Fino a quell’ora, come tutti i novizi del resto, avevo sentito sulla mia nascita soltanto avari sussurri: ch’era innominabile, spuria; che, non meno degli altri, ero un trovatello, uno storpio d’ambe le gambe, cui difettavano le due forze, paterna e materna, dovute a ogni figlio dell’uomo; ma che in condizione tanto feroce una medicina c’era ed erano loro, i Caracciolini: una centuria di padri al posto dell’unico padre. Da parte sua la Chiesa, nel caldo seno femminilmente accogliendomi, avrebbe abbeverato sino a saziarla la mia derelitta orfanezza. Così ero cresciuto, con un buio e una luce dentro il pensiero: figlio di nessuno, ma promosso figlio di Dio e destinato a servirlo.
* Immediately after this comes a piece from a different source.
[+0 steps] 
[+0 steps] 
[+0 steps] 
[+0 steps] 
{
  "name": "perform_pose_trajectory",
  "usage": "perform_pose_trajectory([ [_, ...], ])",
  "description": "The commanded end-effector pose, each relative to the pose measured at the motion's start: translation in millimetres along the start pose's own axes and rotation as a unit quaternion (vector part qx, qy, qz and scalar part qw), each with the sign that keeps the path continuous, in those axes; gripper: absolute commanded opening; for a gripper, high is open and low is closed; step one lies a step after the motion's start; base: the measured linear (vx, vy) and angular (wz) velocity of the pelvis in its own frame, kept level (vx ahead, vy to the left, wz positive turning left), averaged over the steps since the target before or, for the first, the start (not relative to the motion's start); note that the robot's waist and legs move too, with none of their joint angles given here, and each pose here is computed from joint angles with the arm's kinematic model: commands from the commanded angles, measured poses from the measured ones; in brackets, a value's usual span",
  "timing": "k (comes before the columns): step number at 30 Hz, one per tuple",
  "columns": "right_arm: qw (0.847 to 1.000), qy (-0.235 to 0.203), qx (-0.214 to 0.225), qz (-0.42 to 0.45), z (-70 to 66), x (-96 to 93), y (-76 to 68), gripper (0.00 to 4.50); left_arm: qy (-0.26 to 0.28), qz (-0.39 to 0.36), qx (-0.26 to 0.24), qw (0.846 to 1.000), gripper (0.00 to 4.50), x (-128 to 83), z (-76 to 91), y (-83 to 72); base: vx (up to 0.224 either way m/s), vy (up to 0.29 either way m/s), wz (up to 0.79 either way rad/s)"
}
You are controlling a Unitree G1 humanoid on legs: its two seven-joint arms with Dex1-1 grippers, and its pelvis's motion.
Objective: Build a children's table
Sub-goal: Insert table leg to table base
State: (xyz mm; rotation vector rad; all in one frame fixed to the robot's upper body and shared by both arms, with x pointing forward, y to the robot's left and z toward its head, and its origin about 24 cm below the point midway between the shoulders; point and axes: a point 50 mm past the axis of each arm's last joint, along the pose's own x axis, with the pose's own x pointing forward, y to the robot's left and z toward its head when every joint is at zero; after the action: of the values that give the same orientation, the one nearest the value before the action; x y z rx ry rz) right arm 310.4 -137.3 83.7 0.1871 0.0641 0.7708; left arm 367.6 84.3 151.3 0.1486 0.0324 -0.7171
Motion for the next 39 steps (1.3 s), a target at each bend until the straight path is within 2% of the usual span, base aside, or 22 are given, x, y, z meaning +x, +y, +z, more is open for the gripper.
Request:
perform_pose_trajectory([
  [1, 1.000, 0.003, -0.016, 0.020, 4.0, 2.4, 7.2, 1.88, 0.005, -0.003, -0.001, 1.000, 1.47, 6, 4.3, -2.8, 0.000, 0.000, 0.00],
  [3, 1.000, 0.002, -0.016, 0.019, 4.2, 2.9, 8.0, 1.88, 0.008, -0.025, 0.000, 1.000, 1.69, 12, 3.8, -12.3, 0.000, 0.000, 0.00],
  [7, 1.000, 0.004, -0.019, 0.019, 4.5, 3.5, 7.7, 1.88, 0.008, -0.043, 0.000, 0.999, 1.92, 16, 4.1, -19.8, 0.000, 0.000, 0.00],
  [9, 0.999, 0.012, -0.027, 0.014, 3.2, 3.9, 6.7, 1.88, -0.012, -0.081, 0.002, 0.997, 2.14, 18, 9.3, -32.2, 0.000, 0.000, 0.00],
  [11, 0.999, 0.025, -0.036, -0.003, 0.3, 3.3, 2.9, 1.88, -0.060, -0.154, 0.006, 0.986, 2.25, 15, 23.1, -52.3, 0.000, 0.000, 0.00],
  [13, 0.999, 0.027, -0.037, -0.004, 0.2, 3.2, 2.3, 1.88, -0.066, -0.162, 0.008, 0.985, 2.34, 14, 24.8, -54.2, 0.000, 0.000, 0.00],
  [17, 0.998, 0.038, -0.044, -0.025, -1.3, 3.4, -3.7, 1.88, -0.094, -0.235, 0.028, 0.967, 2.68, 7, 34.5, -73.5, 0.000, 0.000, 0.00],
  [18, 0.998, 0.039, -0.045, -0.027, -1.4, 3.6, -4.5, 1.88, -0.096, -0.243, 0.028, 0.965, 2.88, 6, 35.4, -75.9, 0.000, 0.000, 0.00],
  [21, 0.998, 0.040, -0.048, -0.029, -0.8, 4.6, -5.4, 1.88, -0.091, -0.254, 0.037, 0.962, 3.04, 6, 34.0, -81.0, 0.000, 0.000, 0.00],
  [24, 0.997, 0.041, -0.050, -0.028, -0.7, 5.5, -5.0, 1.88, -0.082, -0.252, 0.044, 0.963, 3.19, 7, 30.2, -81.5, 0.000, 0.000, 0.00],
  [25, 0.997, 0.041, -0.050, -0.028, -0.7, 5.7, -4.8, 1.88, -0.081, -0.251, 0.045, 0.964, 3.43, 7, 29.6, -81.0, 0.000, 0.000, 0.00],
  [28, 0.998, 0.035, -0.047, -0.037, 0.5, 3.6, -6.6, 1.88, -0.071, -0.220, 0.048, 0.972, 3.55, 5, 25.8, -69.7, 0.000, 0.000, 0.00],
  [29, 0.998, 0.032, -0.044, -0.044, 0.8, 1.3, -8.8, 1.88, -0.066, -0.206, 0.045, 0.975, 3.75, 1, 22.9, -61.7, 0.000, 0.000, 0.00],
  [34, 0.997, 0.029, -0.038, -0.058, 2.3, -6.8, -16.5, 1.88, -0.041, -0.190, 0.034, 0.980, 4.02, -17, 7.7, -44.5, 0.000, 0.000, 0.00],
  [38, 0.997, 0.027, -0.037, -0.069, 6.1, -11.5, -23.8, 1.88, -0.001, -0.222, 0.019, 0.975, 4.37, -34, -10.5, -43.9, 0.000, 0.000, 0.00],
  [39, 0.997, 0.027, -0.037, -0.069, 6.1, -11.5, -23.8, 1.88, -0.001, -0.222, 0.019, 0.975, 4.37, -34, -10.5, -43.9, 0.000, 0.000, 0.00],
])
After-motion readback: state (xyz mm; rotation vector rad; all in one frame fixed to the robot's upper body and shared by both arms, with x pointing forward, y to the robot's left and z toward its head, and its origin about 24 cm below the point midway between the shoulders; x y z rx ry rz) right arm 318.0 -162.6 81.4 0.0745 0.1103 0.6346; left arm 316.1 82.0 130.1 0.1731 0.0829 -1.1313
Dato per scontato come ognuno sembri comunque deciso ad accettare il proprio destino, è lo stesso brigante a suggerire quale sia il miglior modo di passare la notte: ciascuno avrà la possibilità di raccontare ciò che della propria vita ritiene degno di ricordare, anche se, presumibilmente, nessuno resterà a tramandarlo ad altri. La memoria si perderà.
Cinque capitoli per cinque storie, dunque, e al lettore l’onere di capire in quali di essi, si celino “Le menzogne della notte” e perché. Un atto teatrale unico che sollecita l’acume e la curiosità del lettore, senza fargli mancare colpi di scena, giocando sui contrasti.
Un Decameron costruito su atmosfere irreali, che probabilmente raggiunge uno dei momenti più commoventi quando frate Cirillo invita i condannati a trascorrere le ultime ore raccontando il loro momento di massima felicità: “Quando in vita furono veramente felici?”. Una narrazione nella narrazione dunque che si avvierà alla conclusione che dà ancora una volta prova della sagacia e dell’estro di Gesualdo Bufalino, scrittore mai troppo celebrato.